Markets are taking a fairly sanguine view of the trade war between China and the US and that allowed stocks and bond rates to rise again last night amid a general feeling of relief that there weren't more headlines and the Chinese hadn't fought back by devaluing the Yuan or doing something else as overtly aggressive as that might be.
But I sense in some of the individual cross-market moves that below the surface investors and traders are positioning for a protracted battle that does ultimately impact asset pricing via the economic growth channel.
Take the outperformance of the Nasdaq 100 or the Russell 2000 versus the S&P 500 or the DAX, CAC, or FTSE. What we see here is investors favoring markets they see as immune - or at least inoculated - from the trade war.
Global tech giants above the fray and smaller companies below the waves and exposed to a still booming US economy.
Equally the continued slide of the Aussie, Kiwi, and CAD along with the collapse of copper in the past week, and the continued underperformance of metals and mining shares to the total global stock market highlight that there are genuine concerns about the outlook for growth.
That's a theme central bankers talking in Sintra at the ECB conference concentrated on last night.
As I wrote in MArkets Morning earlier, Fed chair Jerome Powell said overnight, “changes in trade policy could cause us to have to question the outlook… For the first time, we’re hearing about decisions to postpone investment, postpone hiring”. Mario Draghi was a bit worried as well. “It’s not yet time, in a sense, to see what the consequences on monetary policy of all this can be,. There’s no ground to be optimistic on that,” Draghi said. :S
And as I've been highlighting recently China's economy is slowing sharply with the CESI now around -50 from around +50 a month ago.

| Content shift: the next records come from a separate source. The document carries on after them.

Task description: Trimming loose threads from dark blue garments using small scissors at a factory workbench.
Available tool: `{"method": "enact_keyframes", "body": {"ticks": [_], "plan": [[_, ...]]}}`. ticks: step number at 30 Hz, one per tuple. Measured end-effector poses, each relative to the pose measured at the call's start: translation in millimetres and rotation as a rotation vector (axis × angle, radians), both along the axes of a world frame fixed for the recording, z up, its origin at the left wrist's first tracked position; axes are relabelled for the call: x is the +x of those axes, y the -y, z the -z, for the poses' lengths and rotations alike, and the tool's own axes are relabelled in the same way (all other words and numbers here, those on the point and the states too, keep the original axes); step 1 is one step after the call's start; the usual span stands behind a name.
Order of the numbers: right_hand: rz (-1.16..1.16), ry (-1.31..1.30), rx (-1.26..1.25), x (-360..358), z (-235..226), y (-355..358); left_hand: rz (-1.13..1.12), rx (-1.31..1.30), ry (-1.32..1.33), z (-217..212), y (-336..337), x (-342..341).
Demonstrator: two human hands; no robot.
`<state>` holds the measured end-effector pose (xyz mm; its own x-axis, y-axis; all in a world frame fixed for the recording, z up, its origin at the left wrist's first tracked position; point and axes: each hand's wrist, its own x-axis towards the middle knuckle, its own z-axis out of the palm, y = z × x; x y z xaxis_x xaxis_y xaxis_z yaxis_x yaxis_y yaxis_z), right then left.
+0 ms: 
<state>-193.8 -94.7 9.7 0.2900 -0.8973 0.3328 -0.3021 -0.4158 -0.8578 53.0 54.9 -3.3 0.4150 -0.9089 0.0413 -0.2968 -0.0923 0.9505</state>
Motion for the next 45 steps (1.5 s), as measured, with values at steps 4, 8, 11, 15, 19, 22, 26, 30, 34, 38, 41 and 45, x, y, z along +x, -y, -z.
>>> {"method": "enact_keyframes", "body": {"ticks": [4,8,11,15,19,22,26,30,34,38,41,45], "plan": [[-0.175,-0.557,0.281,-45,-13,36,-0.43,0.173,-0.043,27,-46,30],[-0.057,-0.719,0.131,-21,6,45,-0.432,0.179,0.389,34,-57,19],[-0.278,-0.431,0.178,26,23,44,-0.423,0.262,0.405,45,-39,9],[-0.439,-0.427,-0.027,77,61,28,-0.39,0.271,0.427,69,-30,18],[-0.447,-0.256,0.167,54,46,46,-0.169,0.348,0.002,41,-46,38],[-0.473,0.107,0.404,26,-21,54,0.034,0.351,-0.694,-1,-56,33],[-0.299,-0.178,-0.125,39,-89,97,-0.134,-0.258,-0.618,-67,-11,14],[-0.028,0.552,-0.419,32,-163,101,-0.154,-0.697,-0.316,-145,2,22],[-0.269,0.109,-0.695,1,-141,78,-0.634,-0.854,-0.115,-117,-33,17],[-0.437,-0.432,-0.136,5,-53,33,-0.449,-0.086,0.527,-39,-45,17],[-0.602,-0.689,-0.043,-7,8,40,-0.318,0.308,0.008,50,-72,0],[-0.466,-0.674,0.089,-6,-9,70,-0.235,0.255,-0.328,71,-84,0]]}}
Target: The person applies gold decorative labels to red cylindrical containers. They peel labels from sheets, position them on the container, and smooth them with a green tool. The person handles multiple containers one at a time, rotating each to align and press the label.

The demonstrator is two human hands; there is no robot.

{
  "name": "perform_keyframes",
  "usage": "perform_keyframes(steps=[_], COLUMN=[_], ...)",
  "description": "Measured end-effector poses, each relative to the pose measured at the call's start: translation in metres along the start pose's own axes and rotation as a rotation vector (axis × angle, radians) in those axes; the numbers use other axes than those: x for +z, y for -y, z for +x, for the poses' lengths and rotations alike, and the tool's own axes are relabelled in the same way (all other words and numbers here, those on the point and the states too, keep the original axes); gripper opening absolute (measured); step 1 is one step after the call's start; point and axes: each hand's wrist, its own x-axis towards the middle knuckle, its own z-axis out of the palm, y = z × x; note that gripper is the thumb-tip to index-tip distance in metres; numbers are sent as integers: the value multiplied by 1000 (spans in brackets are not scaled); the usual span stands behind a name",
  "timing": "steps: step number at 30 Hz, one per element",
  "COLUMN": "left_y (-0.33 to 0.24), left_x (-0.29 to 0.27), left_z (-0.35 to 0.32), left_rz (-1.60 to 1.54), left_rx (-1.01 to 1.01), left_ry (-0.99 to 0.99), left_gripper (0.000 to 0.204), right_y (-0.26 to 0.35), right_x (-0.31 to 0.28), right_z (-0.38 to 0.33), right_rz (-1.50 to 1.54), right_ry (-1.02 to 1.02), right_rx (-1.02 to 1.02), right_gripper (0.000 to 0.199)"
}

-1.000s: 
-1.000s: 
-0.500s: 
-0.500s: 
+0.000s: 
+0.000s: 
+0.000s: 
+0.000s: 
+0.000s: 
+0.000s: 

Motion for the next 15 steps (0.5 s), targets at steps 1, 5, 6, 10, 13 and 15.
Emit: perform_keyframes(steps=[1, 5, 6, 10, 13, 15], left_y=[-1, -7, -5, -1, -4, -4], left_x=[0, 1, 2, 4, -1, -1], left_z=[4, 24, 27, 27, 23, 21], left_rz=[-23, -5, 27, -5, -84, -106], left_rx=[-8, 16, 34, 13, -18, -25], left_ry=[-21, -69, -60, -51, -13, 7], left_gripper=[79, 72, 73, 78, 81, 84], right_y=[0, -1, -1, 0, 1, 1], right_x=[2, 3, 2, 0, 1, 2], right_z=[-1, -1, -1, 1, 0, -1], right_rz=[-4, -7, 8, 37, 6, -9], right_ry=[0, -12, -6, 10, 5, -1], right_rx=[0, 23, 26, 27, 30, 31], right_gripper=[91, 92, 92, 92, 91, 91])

And things are only going to get worse if this chart I picked up via @TeddyVallee's Twitter feed is any indication.
Money drives growth via the borrowing and investment channel. And when money velocity slows then there is a strong chance that investment is also slowing sharply and thus growth will too.
That's something that RBA governor Lowe highlighted at Sintra last night when he highlighted why he won't cut rates - but equally why Australian growth and inflation won't be lifting anytime soon. Lowe said, "to try to get back to 2.5 (the middle of the RBA’s inflation band) very quickly , it would be mainly through people borrowing more money, and having higher asset process – I think that’s a much bigger risk to our economy than people having surprisingly low inflation expectations".
That just highlight's the policy divergence that Austraian central bank boss Ewald nowotny said last night was driving the Euro lower. It's also driving the Aussie and other commodity currencies lower as well as pressure emerging markets.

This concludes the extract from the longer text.